What you should do: Each line from the one that has "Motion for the" through the final line of the listing is to be written out exactly, and no other line is.

Supplied information:
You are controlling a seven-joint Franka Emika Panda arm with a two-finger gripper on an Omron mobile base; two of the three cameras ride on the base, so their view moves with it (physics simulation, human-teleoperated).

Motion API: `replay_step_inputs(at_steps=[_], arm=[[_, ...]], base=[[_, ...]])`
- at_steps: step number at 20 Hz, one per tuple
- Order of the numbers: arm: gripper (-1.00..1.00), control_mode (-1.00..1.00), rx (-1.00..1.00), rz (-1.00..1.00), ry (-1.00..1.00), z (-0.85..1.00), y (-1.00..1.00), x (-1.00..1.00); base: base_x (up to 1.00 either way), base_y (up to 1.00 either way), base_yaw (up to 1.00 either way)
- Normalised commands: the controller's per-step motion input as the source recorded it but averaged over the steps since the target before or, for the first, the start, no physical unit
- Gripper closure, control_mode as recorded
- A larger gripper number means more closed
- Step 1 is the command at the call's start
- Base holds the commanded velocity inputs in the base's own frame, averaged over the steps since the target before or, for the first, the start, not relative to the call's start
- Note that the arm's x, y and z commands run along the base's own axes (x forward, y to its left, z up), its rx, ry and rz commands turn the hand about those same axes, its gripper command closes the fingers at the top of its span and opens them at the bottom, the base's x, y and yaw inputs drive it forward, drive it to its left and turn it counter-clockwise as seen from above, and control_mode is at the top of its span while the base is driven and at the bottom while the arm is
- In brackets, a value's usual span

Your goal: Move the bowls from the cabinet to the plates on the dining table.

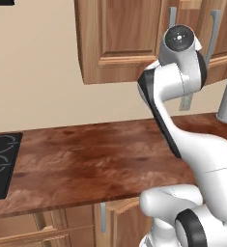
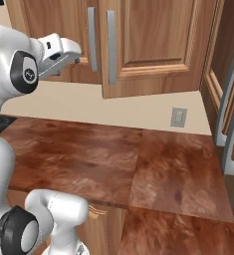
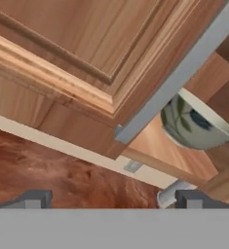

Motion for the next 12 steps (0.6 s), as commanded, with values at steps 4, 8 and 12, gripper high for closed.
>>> replay_step_inputs(at_steps=[4, 8, 12], arm=[[-1.00, -1.00, -0.14, 0.00, 0.00, -0.20, -0.12, 0.35], [-1.00, -1.00, -0.12, 0.00, 0.00, -0.15, -0.27, 0.41], [-1.00, -1.00, -0.09, 0.00, 0.00, -0.09, -0.31, 0.41]], base=[[0.00, 0.00, 0.00], [0.00, 0.00, 0.00], [0.00, 0.00, 0.00]])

Output below:
Motion for the next 12 steps (0.6 s), as commanded, with values at steps 4, 8 and 12, gripper high for closed.
>>> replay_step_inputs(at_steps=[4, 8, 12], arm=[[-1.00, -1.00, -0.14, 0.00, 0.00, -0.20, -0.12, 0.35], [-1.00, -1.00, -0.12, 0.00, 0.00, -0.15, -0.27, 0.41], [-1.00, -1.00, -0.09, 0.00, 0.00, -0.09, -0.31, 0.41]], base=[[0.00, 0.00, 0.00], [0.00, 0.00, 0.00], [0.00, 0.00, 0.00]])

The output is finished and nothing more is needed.